Although that may not seem like a lot, consider the savings when you multiply that amount for the entirety of your loan. The maximum amount you can receive as a tax credit is $2,000 annually. For a 30-year loan, that’s up to $60,000 in savings.
Non-Refundable Tax Credit
It’s important to remember that the MCC tax credit for first-time homeowners is non-refundable, meaning that it can only reduce the amount of tax owed rather than work as a tax refund. If you owe a lot of tax each year, this incentive is excellent. But if you tend to owe little to no tax, it may not be worth it to you. However, if you’re anticipating a year when you owe some tax, it’s still one of the best first-time homebuyer programs out there. Plus, you can always “carry forward” to the next tax year.
How to Qualify for the MCC Tax Credit
Now that you’re fully aware of the incentive let’s look at how to qualify. The key is in the description as a first-time homebuyer tax credit. That means, yes, you must be buying your first home unless you fall into one of the three exceptions:
Maybe it’s not your very first home, but let’s say you haven’t owned a property for over three years. In that case, time is reset, and you’re considered a “first-time homebuyer” once again. Same for those purchasing a house in a specified area designated by the Department of Housing and Urban Development (HUD). These homes usually fall into more rural or impoverished areas that could use a housing boost. Therefore, the “first-time” is waived.
And if you’re a veteran or an active military, you can also benefit from this incentive at any time. Even if you’re buying your second or third home, you can still enjoy the perks of the MCC tax credit.
And that’s it! It’s relatively easy to qualify for the incentive; the hard part is filing during tax season. But have no fear — we’re always here to help! Feel free to contact us with any tax-related questions.

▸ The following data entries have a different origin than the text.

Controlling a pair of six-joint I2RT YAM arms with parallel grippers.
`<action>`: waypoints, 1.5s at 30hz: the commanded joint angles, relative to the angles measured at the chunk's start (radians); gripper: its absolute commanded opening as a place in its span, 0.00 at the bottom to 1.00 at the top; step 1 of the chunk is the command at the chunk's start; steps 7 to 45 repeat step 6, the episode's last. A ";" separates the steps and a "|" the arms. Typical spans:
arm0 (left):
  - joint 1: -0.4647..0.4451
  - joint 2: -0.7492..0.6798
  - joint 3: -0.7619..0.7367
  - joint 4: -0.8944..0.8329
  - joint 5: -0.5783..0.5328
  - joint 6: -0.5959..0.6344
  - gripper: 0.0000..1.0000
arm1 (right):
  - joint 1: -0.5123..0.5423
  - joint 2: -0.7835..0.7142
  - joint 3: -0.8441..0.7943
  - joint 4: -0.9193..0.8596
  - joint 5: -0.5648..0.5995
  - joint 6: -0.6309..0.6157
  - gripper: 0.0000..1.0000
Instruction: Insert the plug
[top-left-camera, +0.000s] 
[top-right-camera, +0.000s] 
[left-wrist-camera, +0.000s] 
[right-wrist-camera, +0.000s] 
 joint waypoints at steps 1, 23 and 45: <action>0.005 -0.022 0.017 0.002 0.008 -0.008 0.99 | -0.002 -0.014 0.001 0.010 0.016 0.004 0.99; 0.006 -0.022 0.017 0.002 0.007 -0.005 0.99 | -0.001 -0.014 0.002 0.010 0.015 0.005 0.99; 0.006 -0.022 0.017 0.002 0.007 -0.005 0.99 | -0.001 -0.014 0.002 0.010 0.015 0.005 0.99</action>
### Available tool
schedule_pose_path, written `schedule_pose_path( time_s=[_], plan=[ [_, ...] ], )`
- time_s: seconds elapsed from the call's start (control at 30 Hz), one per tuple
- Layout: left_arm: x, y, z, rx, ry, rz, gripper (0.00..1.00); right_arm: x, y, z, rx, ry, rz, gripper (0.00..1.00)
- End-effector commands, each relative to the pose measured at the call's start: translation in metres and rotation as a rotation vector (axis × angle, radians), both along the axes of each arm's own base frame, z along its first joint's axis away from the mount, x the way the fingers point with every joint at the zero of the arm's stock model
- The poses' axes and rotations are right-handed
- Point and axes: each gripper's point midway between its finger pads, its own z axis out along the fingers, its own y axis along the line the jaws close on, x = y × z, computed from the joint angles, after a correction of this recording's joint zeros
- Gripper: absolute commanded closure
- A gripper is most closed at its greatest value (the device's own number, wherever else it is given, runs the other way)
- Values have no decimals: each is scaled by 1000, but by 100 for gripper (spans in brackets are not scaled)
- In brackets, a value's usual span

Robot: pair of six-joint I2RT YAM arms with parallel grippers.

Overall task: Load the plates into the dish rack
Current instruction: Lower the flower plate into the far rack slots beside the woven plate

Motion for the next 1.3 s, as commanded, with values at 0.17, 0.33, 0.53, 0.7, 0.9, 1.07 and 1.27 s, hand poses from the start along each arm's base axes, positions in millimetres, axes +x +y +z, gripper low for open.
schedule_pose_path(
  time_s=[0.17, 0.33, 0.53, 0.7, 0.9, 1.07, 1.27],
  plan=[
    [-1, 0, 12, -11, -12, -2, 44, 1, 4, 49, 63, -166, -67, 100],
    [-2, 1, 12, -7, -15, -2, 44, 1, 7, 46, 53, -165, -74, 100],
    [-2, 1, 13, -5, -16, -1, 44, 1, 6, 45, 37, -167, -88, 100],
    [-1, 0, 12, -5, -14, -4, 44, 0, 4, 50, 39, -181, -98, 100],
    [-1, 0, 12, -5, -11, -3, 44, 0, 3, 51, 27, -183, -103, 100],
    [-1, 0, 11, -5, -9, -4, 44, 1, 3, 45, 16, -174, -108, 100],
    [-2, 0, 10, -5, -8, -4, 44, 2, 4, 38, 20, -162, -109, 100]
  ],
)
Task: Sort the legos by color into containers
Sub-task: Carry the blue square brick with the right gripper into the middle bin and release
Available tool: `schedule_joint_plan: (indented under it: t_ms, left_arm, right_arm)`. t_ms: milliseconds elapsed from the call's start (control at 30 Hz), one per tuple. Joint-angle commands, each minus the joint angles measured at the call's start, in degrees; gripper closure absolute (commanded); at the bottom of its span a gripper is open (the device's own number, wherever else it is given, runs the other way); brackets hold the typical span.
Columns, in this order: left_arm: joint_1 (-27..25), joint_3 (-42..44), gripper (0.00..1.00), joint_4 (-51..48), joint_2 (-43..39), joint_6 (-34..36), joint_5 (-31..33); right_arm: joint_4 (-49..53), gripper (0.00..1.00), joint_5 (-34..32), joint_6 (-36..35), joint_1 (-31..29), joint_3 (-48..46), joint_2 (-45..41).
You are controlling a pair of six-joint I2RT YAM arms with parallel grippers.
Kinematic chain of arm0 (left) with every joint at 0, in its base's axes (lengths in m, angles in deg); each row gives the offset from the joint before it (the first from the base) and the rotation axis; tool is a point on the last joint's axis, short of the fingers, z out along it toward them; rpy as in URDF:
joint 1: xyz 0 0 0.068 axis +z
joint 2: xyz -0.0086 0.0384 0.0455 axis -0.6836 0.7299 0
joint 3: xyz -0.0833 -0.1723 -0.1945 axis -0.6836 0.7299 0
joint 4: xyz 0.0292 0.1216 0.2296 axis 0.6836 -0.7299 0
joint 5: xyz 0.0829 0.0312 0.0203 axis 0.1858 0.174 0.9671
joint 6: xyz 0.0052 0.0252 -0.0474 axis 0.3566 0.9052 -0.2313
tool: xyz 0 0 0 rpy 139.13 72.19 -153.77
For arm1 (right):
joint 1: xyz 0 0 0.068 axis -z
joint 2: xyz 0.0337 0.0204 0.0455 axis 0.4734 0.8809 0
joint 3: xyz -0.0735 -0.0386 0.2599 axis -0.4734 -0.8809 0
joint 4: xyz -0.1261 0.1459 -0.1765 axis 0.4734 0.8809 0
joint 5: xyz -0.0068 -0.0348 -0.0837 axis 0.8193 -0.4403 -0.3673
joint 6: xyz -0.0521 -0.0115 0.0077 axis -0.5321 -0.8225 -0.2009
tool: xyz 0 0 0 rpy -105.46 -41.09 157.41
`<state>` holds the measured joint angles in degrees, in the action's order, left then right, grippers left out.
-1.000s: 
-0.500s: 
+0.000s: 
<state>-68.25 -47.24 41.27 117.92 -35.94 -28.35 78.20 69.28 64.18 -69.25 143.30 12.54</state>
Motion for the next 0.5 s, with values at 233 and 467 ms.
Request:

Other First-Time Homebuyer Programs
Now that you have a taste for savings, maybe you’re wondering what other programs are out there for first-time homeowners. Well, good on you for thinking about this early! The key to taking advantage of these programs is to be proactive and obtain/file any necessary paperwork before purchasing your home. For some first-time homebuyer programs (like the MCC tax credit), this is a mandatory step.
Aside from the MCC incentive, you can also find state-specific programs that help new or first-time homeowners. Just as the TDHCA MCC serves Texas only, there are many other perks that Texas residents can enjoy. Likewise, those in Pennsylvania can find help from state resources, or those in Hawaii from Hawaii, California from California… you get the picture. A recent blog post goes more into detail, but all you need to do is some research.